İddianamenin içeriğine yönelik diğer bir eleştirim, savcıların ellerine geçen her şeyi, inandırıcı delillere bağlamadan bu bohçaya atılmış olması. Zaten Ergenekon davasının en baş düşmanı ne gariptir ki, yine kendisidir. Daha doğrusu, savcılar hazırladıkları iddianamelerle bu davayı öylesine sulandırmışlar, öylesine yaymışlar, öylesine karman çorman hale getirmişler ki, korkarım bu dava kendi yarattıkları bataklıkta kaybolacak. Zira hiç kimse hakimlerin bu işin içinden çıkabileceğine inanmıyor.
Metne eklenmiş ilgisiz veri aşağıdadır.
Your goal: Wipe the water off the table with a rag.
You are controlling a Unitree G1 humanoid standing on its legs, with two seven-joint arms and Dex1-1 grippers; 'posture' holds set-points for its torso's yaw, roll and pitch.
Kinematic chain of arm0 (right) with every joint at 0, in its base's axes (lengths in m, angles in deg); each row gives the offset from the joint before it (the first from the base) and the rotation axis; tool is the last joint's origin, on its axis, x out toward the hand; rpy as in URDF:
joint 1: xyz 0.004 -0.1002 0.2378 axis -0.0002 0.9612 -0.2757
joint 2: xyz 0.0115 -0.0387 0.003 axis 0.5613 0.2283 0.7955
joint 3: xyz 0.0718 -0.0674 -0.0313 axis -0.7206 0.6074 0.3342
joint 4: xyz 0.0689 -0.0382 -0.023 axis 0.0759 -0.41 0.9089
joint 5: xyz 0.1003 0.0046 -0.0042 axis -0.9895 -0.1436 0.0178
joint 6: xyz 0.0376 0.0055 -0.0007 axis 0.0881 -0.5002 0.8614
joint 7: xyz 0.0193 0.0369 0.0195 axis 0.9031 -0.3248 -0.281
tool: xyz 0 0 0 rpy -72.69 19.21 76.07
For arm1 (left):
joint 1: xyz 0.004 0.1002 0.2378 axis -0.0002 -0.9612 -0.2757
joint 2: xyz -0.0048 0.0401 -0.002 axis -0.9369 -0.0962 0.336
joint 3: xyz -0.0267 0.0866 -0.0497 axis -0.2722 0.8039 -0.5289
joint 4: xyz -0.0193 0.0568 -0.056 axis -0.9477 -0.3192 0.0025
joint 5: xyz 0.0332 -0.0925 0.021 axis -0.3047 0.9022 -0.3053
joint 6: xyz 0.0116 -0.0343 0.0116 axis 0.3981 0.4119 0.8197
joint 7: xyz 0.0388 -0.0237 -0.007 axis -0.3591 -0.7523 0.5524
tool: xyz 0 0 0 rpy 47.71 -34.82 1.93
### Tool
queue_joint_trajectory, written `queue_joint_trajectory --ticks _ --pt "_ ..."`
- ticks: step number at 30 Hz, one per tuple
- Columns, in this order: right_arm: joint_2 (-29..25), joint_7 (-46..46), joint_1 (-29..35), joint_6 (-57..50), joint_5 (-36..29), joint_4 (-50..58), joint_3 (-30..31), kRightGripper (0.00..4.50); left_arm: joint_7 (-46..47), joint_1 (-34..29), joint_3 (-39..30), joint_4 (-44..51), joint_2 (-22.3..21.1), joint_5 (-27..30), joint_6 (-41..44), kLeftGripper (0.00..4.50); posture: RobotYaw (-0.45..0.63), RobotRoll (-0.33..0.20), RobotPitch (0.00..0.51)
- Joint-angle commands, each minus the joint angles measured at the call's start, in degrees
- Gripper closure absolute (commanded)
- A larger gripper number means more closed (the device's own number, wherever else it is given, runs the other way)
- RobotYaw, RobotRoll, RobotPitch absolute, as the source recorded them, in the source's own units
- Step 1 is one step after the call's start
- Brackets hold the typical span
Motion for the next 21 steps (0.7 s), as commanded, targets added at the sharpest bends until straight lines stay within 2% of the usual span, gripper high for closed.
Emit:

Yıllarca sürecek, bir türlü sonuç alınamayacak, gözaltında tutulanlar da serbest bırakılmak zorunda kalınacak. 12
Eylül dönemindeki DİSK davasına dönecek. (15 yıl sürmüş ve herkes
beraat etmişti)
İşte benim de korkum bu...
Gün gelecek, gerçekten ceza alması gerekenler de kurtulacak.
Bunlara rağmen, geri kalan dahi yeter
Bütün bu eleştirilere, abartılara ve gereksiz bilgilere, sonuçsuz kalma tehlikelerine rağmen, geri kalan iddialar bu davanın yine de ciddiyetle ele alınmasına yetiyor. Hatta, çok muhalif bir bakışla Ergenekon davasının yüzde 80’inin yalan yanlış olduğu ileri sürülse dahi, geriye kala yüzde 20’lik doğru bu davanın ciddiyetinin
tescil edilmesine yeter de artar bile.
Özden Amiral’in ve ardından da Mustafa Balbay’ın günlükleri yan yana getirildiği, diğer bilgilerle yoğurulduğu zaman ortaya müthiş bir gerçek çıkıyor: Bu insanlar hükümeti devirmek için karmaşa yaratmak ve sonrasında da bir darbe organize etmek istemişler.
Mahkemenin vereceği karara kadar, iddiasnamede suçlanan herkesin suçsuz sayılması gerektiğine inanıyorum. Ancak bu defa eskisi kadar kuşkulu olmadığımı söylemeliyim. İddianamedeki delillerin, kamu oyunda Eruygur ve Tolon paşaları işaret ettiği izlenimini perçinleştirdiğini de söylemeliyim.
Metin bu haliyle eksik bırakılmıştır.